A primeira vez que a vi foi no trólei em que fizemos a visita a Kingston, estava sozinha, vestia um casaco cor de rosa, um gorro castanho, adornado com pedras coloridas, de onde saiam uns cabelos longos e finos entre o branco e um amarelo gasto. A cara acusava também o tempo com que já contava, do pulso pendia um relógio analógico preso por um cordel e com ela trazia um grande saco preto onde provavelmente estariam grande parte dos seus bens!

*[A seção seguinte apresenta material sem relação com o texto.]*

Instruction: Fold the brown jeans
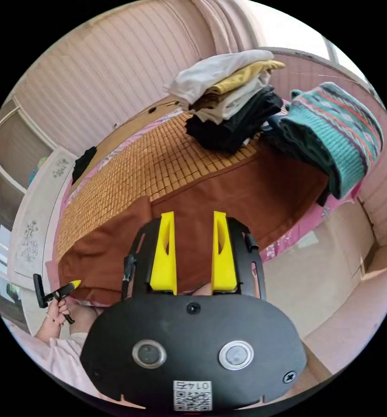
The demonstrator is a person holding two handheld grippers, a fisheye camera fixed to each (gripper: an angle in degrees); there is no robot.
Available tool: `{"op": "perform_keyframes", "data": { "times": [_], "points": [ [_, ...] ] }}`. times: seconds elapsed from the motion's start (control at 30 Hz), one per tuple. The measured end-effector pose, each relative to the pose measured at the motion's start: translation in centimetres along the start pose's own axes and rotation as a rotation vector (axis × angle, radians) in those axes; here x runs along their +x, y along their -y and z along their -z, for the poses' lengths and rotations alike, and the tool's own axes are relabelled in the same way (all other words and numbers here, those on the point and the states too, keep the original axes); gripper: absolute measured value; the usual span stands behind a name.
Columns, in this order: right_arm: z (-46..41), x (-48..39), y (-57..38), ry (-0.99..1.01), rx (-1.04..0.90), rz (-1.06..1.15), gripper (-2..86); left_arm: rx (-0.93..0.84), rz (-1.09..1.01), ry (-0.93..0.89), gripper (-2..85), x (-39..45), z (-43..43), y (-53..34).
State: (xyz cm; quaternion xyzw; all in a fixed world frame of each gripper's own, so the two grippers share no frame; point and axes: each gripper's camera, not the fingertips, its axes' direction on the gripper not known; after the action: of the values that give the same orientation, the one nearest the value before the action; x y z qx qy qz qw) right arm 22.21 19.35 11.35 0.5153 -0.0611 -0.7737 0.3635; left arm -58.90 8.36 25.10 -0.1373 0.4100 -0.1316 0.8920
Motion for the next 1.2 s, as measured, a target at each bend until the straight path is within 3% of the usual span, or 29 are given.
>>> {"op": "perform_keyframes", "data": {
  "times": [0.17, 0.27, 0.4, 0.53, 0.63, 0.7, 0.8, 0.93, 1.0, 1.07, 1.2],
  "points": [
    [1.2, 9.3, -0.7, -0.246, 0.128, -0.317, 14.5, -0.158, -0.12, 0.052, 0.6, 2.4, -5.0, 1.8],
    [0.2, 12.3, -0.6, -0.335, 0.157, -0.449, 15.1, -0.156, -0.144, 0.079, -0.6, 3.2, -4.3, 1.8],
    [-2.0, 15.0, -0.8, -0.27, 0.132, -0.56, 10.0, -0.098, -0.119, 0.105, -0.7, 3.0, -2.2, 1.2],
    [-3.1, 15.6, -1.7, -0.036, 0.139, -0.6, 2.4, -0.043, -0.081, 0.131, 2.1, 2.7, -1.2, 0.5],
    [-2.7, 11.9, -2.0, -0.039, 0.181, -0.406, 1.4, -0.081, -0.014, 0.149, 12.7, 2.4, -3.1, 0.6],
    [-2.1, 8.8, -2.1, -0.001, 0.207, -0.288, 1.2, -0.12, -0.004, 0.153, 12.2, 2.5, -4.6, 0.9],
    [0.1, 2.3, -2.0, 0.114, 0.298, -0.069, 0.9, -0.153, -0.071, 0.306, 4.4, 3.8, -6.0, 1.4],
    [3.4, -12.1, -3.4, 0.346, 0.392, 0.37, 1.2, -0.109, -0.129, 0.243, 0.1, 5.1, -3.4, 0.7],
    [2.6, -20.0, -5.6, 0.436, 0.318, 0.642, 1.5, -0.064, -0.119, 0.167, -0.2, 5.1, -1.1, -0.1],
    [-1.5, -29.2, -10.2, 0.558, 0.084, 0.946, 2.4, -0.02, -0.082, 0.066, -0.3, 4.5, 1.0, -1.7],
    [-11.1, -37.4, -19.3, 0.506, -0.271, 1.166, 4.2, -0.041, -0.021, 0.147, 0.3, 2.9, 0.4, -3.7]
  ]
}}
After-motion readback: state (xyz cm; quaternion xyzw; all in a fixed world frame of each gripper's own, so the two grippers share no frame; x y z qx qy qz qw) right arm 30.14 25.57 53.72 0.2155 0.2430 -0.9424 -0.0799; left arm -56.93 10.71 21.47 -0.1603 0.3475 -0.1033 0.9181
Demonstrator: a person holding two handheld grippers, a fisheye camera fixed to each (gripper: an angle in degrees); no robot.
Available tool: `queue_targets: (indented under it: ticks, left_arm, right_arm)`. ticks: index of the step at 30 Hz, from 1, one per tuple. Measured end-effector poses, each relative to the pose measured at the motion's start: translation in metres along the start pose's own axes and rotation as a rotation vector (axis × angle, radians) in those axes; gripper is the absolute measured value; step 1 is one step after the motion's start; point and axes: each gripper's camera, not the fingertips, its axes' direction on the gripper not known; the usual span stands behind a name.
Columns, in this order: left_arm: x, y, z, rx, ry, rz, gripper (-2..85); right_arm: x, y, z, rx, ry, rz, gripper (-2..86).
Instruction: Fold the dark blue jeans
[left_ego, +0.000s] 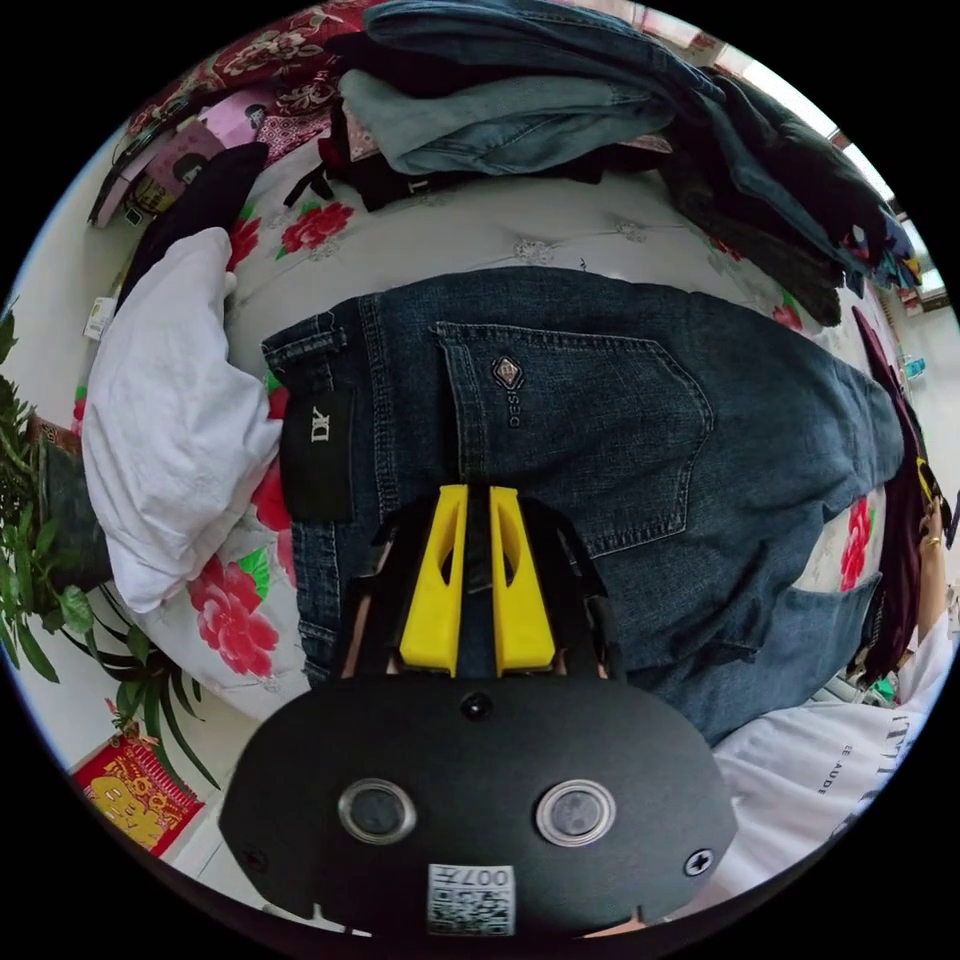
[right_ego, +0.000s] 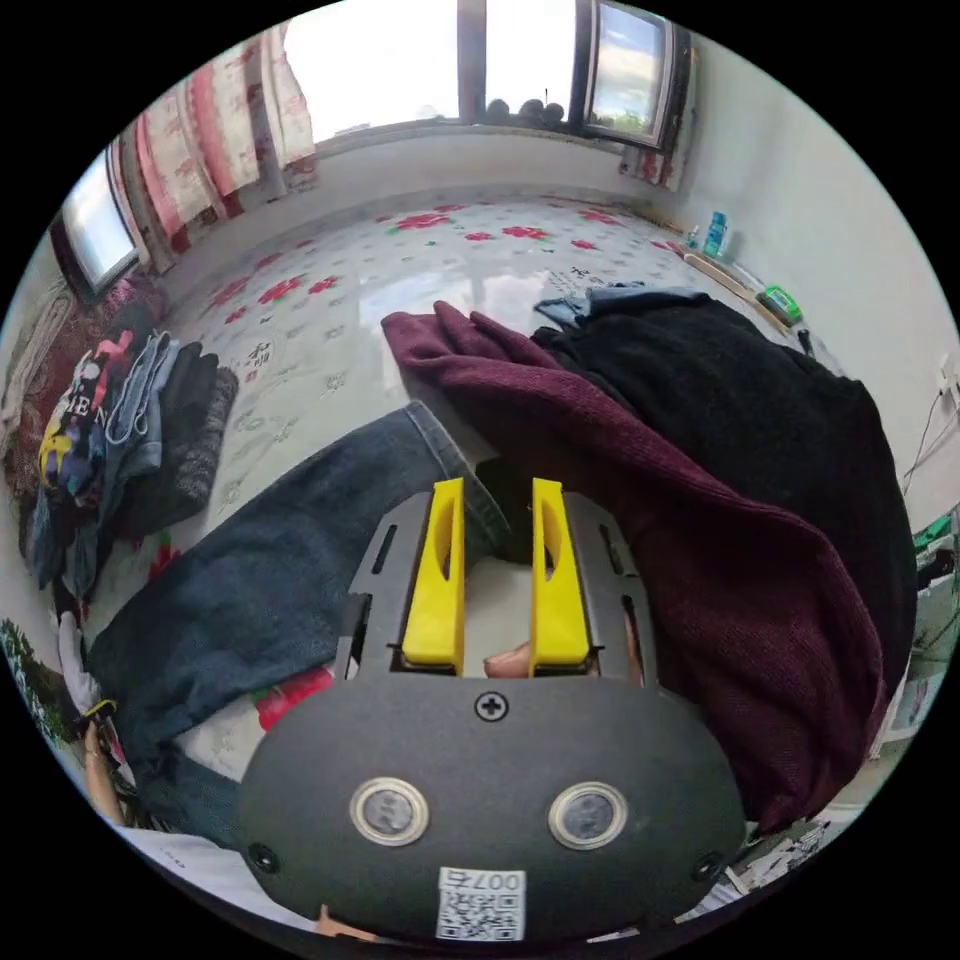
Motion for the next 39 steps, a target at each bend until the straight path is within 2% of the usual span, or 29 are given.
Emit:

Durante o percurso entabulou alguma conversa com a guia, daí fiquei a saber que iria, tal como nós, no Cruzeiro do próximo dia.
E sim, no dia seguinte lá estava na fila para entrarmos. Acontece que ela tinha um bilhete que incluía almoço, nós não e assim sendo foi para o "deck" onde este se servia...nós para o que nos foi destinado!
Durante três horas não a vi… quando o Cruzeiro acabou, propositadamente fiquei à espera que saísse... continuava só! Esperei mais um pouco para tentar simular que saía com ela pensando que talvez tivesse a a possibilidade de meter conversa: “Did you enjoy the tour?” seria uma boa maneira de começar!
Com espanto meu “a outra Filipina” voltou para a fila que entretanto se formava para a nova saída do “Queen’s Island”, portanto ia repetir o que tinha/tínhamos acabado de ver!
Fiquei a pensar que solidão não era aquela que fazia com que quisesse estar rodeada de gente que três horas depois a deixariam de novo na sua solidão!
Talvez aqui faça sentido o comentário da minha filha:” Há pessoas que nunca deixam de sonhar e ser livres”!